Possibly out of fear of becoming nerds themselves, the public hides behind time-tested stereotypes. But roleplaying challenges these stereotypes. Many sports fans, for instance, might insist that a “sport” is a game requiring winners, losers, and a ball. On the other hand, according to Merriam-Webster, “sport” is not defined primarily as a physical activity; in its foremost sense, it is merely a “recreation” or a “source of diversion.” Roleplaying is one of the few sports in which everyone who participates wins. For gamers, the actual sport is in creation, not destruction. Unfortunately, until the public starts valuing creativity over conquest, gamers will remain mysterious outcasts.
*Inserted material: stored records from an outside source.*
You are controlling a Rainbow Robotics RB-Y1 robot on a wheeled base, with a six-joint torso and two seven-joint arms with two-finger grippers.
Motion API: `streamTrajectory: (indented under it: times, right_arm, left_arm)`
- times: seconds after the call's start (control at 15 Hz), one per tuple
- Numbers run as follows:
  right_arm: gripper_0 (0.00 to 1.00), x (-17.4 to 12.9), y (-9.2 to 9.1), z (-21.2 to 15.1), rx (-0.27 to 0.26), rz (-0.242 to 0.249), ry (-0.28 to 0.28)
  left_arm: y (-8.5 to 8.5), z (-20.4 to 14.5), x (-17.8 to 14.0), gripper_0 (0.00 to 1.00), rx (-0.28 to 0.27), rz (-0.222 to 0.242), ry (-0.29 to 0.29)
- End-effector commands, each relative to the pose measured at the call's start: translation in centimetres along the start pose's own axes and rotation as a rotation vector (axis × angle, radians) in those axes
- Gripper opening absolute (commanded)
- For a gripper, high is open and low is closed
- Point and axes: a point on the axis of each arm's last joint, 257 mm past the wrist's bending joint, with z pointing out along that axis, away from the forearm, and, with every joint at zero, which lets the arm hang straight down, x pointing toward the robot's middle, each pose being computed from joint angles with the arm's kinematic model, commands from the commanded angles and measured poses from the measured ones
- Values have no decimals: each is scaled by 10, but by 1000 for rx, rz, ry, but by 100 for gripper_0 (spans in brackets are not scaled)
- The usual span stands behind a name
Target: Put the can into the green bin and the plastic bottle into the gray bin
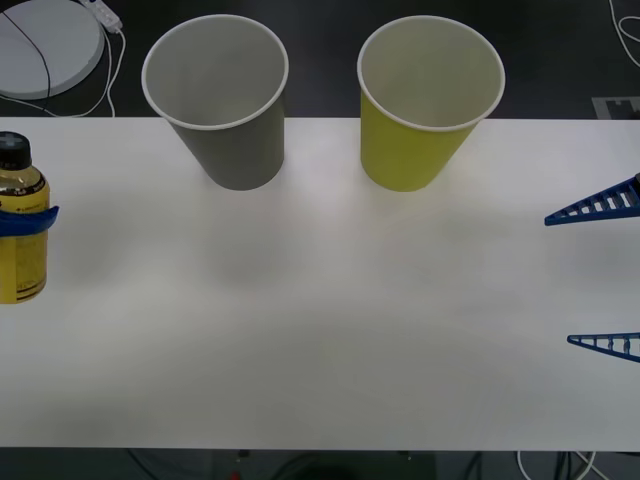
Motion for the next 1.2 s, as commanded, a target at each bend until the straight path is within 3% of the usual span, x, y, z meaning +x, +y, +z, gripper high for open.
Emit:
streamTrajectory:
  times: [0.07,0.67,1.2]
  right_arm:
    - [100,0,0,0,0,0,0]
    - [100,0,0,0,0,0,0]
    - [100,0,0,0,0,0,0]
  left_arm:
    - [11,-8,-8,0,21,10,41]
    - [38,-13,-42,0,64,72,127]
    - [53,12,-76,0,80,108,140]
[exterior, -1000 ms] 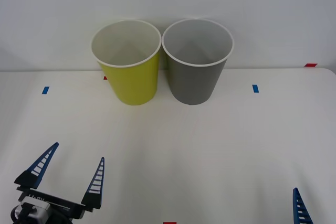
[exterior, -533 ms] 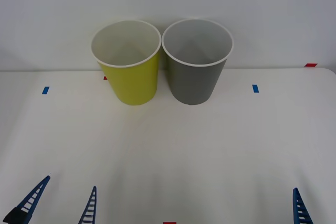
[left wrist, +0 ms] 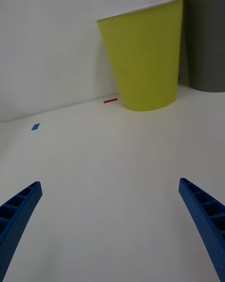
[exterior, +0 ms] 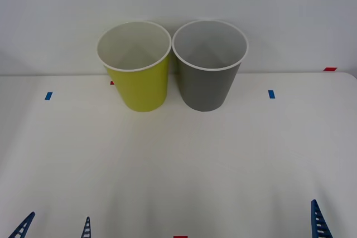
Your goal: Put cans in the gray bin and PET bottles in the light green bin.
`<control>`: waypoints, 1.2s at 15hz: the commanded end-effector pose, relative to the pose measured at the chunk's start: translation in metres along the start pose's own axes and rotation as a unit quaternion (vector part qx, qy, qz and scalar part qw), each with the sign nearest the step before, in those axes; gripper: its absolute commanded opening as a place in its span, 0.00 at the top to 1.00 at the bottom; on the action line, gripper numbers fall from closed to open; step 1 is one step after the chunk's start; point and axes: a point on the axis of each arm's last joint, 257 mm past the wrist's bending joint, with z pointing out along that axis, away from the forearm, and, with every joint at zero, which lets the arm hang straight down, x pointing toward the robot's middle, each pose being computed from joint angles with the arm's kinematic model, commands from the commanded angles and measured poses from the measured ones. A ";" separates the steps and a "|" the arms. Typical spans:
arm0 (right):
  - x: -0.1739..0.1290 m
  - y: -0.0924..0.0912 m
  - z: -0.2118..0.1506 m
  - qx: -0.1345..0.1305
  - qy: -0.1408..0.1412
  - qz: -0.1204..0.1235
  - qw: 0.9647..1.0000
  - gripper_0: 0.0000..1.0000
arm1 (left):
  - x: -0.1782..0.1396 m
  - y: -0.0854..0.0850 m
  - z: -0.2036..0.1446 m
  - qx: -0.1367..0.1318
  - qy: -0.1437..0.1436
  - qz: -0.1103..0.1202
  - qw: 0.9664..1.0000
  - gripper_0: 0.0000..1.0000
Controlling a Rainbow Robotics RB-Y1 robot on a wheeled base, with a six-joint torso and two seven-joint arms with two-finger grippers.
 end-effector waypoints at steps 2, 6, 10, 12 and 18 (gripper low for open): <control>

Roleplayer Greg O’Rourke recognizes that gamers are often looked at as “being a bunch of nerds not able to function in modern society.” However, he says, “I attribute more friends to gaming than to my time in high school” (O’Rourke). Or consider the brackish words of college student Miriam Ida Harris. She thinks most people consider gamers “a bunch of nerds who have no life and relieve their sexual frustration with mental masturbation.” Her opinion is that people fearfully group all roleplayers in one category and then slander them. Their fear is one of the oldest kind, a fear of the mysterious. What strange things will happen to the status quo if labels such as “nerd” are discarded? In other words, if Charlie Brown ever kicks that football, will the world come to an end? But did the world come to an end when big-time nerd Bill Gates came out with Microsoft? Of course not. Still, much has changed since—and to stop change, the public must be willing to stop living. The danger of stereotyping is that it freezes time, keeping social roles comfortably uniform; jocks will be jocks, nerds will be nerds. Overgeneralizations are but cowardly attempts at stopping life from passing us by.
The most popular stereotype ever to hit roleplaying regards gamers as dangerous elements in society, and roleplaying itself as a gizmo of Satan. Educator Rebecca L. Thomas said in a personal interview, “Here in the US, I think (frankly) that the growth of the hobby has been impeded by an overzealous religious right and by sensationalism of a few, over-publicized incidents. When the media links roleplaying games to such events as the Columbine High School shooting, the average American is lead to believe that role-play gaming has directly contributed to these actions” (Thomas). One must take a grain of salt with “Geraldo-esque” reporting, which relies on correlative logic, tabloid headlines and scapegoats to hook its audience. Uzi-toting “gamers” who walk into a high school and start shooting are rare, about as rare as the OJ Simpsons out there. However, although some gamers admit that the typical roleplayer “sometimes wants to be violent or aggressive or powerful” except that he or she “feels powerless in this world,” (Harris) the reality is that the average gamer vents human aggression through a method remarkably docile. In the realm of make-believe, violence does occur as part of the adventure, but it’s recorded on paper, not upon human flesh. And, still, roleplaying is reported to be a perilous underground element in both Christian and secular America. “Roleplaying is not an underground thing in other countries,” Thomas comments. “In many European countries, it has a status similar to Scouts here—supported by cities and communities—and is a regular part of extracurricular activities for students” (Thomas).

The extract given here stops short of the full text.